* [About this task] The answer must consist of every line below containing "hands".

* [Dataset records]
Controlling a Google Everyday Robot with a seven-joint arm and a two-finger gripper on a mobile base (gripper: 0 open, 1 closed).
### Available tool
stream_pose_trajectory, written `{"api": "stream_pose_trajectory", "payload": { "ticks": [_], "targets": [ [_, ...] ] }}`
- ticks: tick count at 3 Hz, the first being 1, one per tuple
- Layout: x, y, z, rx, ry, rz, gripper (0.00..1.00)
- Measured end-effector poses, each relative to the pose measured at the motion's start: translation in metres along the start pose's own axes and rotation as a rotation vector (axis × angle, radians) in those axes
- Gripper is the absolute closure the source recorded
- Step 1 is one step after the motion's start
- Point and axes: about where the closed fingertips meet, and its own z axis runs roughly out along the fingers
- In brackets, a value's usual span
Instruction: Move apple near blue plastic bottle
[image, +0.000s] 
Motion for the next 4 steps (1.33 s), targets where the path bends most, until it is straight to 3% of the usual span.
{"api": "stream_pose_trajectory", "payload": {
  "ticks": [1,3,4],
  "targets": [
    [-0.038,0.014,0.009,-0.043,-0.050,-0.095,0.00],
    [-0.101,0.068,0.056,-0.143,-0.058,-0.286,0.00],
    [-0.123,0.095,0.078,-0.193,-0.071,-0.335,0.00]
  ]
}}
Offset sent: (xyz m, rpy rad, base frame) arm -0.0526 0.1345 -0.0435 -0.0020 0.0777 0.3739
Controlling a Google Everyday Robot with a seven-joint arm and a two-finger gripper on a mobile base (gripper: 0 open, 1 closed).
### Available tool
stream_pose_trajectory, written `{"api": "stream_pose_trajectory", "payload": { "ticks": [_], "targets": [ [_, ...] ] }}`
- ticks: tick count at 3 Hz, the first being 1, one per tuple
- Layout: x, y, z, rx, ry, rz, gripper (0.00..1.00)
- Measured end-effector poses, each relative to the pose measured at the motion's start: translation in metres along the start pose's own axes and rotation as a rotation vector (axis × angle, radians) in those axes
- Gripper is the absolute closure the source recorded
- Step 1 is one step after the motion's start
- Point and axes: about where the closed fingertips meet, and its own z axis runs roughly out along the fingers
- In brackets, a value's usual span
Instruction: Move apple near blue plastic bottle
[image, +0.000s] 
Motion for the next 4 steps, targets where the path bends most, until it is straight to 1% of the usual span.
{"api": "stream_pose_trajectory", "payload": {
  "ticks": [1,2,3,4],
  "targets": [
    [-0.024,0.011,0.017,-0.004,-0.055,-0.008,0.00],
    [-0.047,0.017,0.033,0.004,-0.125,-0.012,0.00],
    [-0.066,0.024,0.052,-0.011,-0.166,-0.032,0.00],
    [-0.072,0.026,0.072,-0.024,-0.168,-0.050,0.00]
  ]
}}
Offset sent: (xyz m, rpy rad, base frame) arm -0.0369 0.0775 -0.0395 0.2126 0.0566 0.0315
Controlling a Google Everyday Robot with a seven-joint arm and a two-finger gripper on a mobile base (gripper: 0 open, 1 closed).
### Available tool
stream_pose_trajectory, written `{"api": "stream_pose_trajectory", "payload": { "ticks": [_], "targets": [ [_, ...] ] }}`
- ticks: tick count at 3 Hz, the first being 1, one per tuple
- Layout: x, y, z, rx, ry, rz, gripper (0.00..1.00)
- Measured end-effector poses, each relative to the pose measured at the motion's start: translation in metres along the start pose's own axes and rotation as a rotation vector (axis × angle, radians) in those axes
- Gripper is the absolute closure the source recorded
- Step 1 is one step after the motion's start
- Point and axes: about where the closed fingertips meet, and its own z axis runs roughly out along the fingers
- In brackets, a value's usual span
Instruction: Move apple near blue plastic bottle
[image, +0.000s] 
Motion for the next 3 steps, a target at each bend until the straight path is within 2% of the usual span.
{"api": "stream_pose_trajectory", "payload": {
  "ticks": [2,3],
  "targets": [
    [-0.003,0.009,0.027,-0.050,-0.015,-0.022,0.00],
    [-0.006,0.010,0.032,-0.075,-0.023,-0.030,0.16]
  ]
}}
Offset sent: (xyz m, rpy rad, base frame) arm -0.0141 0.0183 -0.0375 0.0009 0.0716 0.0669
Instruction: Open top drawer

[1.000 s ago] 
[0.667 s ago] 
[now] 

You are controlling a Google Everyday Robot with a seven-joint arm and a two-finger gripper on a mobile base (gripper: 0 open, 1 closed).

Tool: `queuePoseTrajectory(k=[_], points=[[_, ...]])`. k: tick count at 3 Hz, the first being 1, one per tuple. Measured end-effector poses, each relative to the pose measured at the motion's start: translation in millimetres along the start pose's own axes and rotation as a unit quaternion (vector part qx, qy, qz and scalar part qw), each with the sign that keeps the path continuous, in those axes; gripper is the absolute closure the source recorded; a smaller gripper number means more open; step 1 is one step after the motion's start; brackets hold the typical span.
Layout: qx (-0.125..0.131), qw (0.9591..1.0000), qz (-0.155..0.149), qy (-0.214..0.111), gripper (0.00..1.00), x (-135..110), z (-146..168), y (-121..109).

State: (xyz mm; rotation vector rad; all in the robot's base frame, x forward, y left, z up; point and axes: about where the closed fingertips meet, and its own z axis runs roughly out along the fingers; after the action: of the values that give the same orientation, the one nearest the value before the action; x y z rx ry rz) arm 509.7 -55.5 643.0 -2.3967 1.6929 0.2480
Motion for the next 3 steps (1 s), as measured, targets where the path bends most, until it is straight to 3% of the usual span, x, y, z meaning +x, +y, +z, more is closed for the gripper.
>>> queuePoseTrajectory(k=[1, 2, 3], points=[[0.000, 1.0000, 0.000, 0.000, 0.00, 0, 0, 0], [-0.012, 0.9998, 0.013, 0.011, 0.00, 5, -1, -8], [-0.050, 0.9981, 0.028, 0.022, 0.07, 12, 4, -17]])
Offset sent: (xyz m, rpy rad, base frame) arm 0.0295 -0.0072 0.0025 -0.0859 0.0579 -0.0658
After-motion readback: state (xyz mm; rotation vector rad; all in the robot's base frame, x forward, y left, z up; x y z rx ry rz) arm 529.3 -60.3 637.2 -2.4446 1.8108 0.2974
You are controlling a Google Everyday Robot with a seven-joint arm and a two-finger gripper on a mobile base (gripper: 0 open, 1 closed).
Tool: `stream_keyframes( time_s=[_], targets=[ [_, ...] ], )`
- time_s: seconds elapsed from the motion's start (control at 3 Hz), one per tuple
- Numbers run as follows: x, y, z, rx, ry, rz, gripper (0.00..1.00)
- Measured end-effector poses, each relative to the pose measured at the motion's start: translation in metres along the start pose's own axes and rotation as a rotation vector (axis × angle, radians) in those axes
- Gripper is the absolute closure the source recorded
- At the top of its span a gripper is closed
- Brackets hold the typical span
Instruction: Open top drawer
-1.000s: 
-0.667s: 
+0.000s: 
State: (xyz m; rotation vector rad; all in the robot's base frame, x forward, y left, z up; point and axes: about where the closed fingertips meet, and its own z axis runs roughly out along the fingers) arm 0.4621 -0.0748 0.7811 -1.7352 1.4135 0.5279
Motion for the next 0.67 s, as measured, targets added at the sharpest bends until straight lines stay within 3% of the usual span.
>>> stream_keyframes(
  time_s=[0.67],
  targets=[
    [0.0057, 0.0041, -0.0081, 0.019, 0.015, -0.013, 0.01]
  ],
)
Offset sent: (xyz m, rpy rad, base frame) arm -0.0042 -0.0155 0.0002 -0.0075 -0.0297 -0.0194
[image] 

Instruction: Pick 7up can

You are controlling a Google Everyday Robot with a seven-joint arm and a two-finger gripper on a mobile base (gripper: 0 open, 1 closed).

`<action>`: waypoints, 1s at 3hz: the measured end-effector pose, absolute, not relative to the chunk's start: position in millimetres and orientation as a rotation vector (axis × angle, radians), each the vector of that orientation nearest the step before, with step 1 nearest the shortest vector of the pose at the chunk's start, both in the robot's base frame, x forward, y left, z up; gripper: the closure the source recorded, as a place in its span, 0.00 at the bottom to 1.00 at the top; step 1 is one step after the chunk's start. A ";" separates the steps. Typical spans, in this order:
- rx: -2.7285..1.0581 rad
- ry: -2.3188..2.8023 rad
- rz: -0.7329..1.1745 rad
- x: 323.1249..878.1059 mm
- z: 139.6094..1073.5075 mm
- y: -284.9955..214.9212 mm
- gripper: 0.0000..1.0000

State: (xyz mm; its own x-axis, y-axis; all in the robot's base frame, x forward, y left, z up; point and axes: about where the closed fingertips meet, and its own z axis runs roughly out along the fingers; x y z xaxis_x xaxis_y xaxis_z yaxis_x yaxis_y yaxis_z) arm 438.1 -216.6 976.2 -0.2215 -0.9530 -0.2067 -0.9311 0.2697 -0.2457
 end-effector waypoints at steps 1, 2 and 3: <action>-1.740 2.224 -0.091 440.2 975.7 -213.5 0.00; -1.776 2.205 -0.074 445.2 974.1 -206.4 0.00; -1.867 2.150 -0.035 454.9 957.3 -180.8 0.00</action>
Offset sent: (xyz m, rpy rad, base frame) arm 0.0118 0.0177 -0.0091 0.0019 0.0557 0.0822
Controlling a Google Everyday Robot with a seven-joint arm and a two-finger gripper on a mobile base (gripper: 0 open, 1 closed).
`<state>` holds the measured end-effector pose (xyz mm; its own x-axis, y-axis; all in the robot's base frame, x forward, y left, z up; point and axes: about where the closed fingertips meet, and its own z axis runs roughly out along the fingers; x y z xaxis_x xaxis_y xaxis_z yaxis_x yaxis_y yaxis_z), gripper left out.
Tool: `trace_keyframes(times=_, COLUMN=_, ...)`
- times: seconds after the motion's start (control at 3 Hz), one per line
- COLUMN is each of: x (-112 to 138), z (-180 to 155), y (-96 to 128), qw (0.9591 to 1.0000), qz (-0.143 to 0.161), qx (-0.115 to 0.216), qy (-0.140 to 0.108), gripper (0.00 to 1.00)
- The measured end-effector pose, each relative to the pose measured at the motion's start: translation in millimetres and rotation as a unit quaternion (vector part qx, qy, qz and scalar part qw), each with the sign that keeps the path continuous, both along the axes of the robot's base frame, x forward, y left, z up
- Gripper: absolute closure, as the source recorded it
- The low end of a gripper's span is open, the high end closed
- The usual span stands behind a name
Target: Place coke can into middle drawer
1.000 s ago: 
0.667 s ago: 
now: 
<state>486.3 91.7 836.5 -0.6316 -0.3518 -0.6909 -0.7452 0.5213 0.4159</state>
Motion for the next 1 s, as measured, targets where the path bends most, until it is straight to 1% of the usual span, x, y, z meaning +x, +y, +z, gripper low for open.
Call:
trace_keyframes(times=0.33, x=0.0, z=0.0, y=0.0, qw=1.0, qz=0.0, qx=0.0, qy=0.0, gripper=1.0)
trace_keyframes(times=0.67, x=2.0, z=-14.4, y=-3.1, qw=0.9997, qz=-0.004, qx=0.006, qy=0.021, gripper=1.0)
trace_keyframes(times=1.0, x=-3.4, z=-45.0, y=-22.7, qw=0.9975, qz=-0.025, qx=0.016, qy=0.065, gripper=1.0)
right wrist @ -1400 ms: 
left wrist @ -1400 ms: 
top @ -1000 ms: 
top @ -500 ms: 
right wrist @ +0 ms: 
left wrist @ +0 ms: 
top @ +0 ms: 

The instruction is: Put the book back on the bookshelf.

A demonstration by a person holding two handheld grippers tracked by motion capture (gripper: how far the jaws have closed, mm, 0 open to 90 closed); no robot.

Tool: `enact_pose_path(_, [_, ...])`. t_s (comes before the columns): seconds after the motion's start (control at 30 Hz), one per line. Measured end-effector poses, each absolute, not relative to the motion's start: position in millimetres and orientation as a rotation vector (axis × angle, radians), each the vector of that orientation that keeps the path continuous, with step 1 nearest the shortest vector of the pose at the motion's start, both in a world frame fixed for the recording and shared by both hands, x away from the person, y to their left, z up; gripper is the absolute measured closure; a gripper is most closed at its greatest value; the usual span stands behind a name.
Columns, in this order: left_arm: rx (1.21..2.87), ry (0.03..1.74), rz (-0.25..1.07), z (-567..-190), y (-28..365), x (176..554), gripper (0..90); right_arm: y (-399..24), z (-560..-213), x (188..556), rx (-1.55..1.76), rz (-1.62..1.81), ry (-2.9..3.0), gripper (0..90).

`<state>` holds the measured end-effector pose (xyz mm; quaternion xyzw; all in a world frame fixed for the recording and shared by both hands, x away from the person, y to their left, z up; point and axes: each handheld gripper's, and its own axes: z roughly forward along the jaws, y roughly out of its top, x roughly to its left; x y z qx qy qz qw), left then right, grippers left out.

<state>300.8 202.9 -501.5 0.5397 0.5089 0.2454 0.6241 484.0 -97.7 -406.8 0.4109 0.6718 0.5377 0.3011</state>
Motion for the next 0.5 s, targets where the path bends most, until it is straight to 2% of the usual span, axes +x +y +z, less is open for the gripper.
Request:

* [Exercise answer]
Tool: `enact_pose_path(_, [_, ...])`. t_s (comes before the columns): seconds after the motion's start (control at 30 Hz), one per line. Measured end-effector poses, each absolute, not relative to the motion's start: position in millimetres and orientation as a rotation vector (axis × angle, radians), each the vector of that orientation that keeps the path continuous, with step 1 nearest the shortest vector of the pose at the motion's start, both in a world frame fixed for the recording and shared by both hands, x away from the person, y to their left, z up; gripper is the absolute measured closure; a gripper is most closed at its greatest value; the usual span stands behind a name.
`<state>` holds the measured end-effector pose (xyz mm; quaternion xyzw; all in a world frame fixed for the recording and shared by both hands, x away from the person, y to their left, z up; point and axes: each handheld gripper's, and its own axes: z roughly forward along the jaws, y roughly out of its top, x roughly to its left; x y z qx qy qz qw), left then right, grippers left out.

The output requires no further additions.